It seems that preloading the files in processes (without returning the table) speeds up subsequent load_from_disk calls. However, the communication time to return the tables for concatenation is high (I am not sure how they are pickled).

Threads are slower to mmap the table but faster to communicate. If this works on other file systems, it may be worth it to have the option to load the shards in parallel here.

# preload_mmap.py
import datasets
import os
from datasets.table import MemoryMappedTable, concat_tables
import glob
import logging
from time import perf_counter
from multiprocessing import Pool
from multiprocessing.pool import ThreadPool
import sys
import concurrent
import functools

logger = datasets.logging.get_logger(__name__)


datasets.logging.set_verbosity_info()



class catchtime:
    # context to measure loading time: https://stackoverflow.com/questions/33987060/python-context-manager-that-measures-time
    def __init__(self, debug_print="Time", logger=logger):
        self.debug_print = debug_print
        self.logger = logger

    def __enter__(self):
        self.start = perf_counter()
        return self

    def __exit__(self, type, value, traceback):
        self.time = perf_counter() - self.start
        readout = f"{self.debug_print}: {self.time:.3f} seconds"
        self.logger.info(readout)


def load_file(f, return_len=False):
    with catchtime(f"Loading {f}", logger=logger):
        ds = MemoryMappedTable.from_file(f)
    if return_len:  # process pool is slow to serialize
        return len(ds)
    return ds


def load_files(
    files, debug_name="dataset_name", num_proc=16, use_threads=False, return_len=False
):
    if use_threads:
        pool_cls = concurrent.futures.ThreadPoolExecutor
        pool_kwargs = {"max_workers": num_proc}
        debug_desc = "threads"
    else:
        pool_cls = Pool
        pool_kwargs = {"processes": num_proc}
        debug_desc = "processes"
    if return_len:
        debug_desc = "(returning table) " + debug_desc
    else:
        debug_desc = "(returning len) " + debug_desc
    with catchtime(
        f"Loading {debug_name} using num of {debug_desc}={num_proc}", logger=logger
    ):
        with pool_cls(**pool_kwargs) as pool:
            result = list(
                pool.map(functools.partial(load_file, return_len=return_len), files)
            )
    return result


def main(use_threads, return_len):
    datasets.logging.set_verbosity_info()
    logging.basicConfig(level=logging.DEBUG, format="%(message)s")
    logger.info("Starting")

    jc = "datset_name"
    local = "dataset_path"
    split = "train"
    files = glob.glob(os.path.join(local, jc, split, "*.arrow"))
    files = sorted(files)

    ds = load_files(files, jc, use_threads=use_threads, return_len=return_len)
    if not return_len:
        with catchtime(f"concat_ tables"):
            ds = concat_tables(ds)

    logger.info("done")


if __name__ == "__main__":
    use_threads = False
    return_len = True

    print(
        "Usage: \n Threads: python preload_mmap.py t \n Threads and concatenate datasets: python preload_mmap.py t c"
        "\n processes: python preload_mmap.py p \n processes and concatenate datasets: python preload_mmap.py p c "
    )
    if len(sys.argv) > 1 and sys.argv[1].startswith("t"):
        use_threads = True
    if len(sys.argv) > 2:
        return_len = False

    main(use_threads, return_len)

I’m facing the same issue when loading a 900GB dataset (stored via save_to_disk): load_from_disk(path_to_dir) takes 1.5 hours and htop consistently shows high IO rates > 120 M/s.

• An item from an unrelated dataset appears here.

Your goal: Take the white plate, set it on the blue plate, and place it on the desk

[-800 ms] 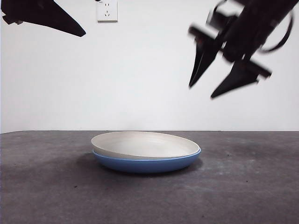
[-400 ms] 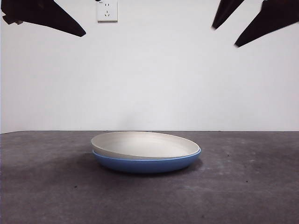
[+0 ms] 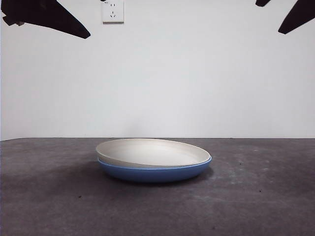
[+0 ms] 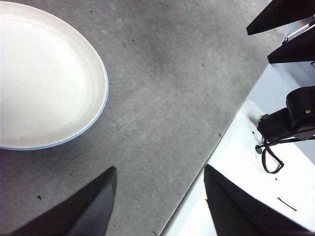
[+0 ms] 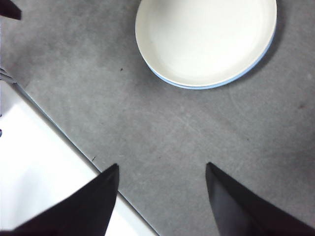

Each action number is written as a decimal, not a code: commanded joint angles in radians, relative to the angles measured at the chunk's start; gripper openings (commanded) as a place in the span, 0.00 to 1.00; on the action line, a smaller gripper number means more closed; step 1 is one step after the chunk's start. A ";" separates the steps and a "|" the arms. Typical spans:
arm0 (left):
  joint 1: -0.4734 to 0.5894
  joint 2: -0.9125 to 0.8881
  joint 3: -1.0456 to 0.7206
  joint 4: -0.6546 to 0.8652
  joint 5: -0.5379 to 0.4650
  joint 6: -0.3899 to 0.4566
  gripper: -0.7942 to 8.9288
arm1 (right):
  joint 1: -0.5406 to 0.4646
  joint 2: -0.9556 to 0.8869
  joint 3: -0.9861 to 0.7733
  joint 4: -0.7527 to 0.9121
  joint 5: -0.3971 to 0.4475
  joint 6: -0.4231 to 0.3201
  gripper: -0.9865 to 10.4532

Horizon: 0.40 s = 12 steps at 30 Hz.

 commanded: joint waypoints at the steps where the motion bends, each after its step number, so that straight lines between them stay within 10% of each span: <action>1: -0.006 0.006 0.008 0.005 0.002 0.005 0.37 | 0.009 0.007 0.019 0.009 -0.002 -0.015 0.33; 12: -0.006 0.006 0.008 0.003 0.002 0.005 0.33 | 0.009 0.007 0.019 0.005 -0.003 -0.019 0.27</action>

Nice to see this method validated on multiple setups !

Would be cool to integrate multithreading when memory mapping the Arrow files then I think this can be added here (for load_dataset):

https://github.com/huggingface/datasets/blob/796a47e388a5c5711a95bd649648608c18219ac5/src/datasets/arrow_reader.py#L199-L201

and here (for load_from_disk):

https://github.com/huggingface/datasets/blob/796a47e388a5c5711a95bd649648608c18219ac5/src/datasets/arrow_dataset.py#L1701-L1704

I can take some time next week to do it, but feel free to open a PR if you want to give it a try

Can you guys reproduce the problem? Testing just load_dataset is enough, I think. In my example, load_dataset read 25% of the cached data (9/40), which is also abnormal. I’m not sure what the data structure of metadata is, but I’m expecting it to be around several KB (if it is a length, then 8B per shard?).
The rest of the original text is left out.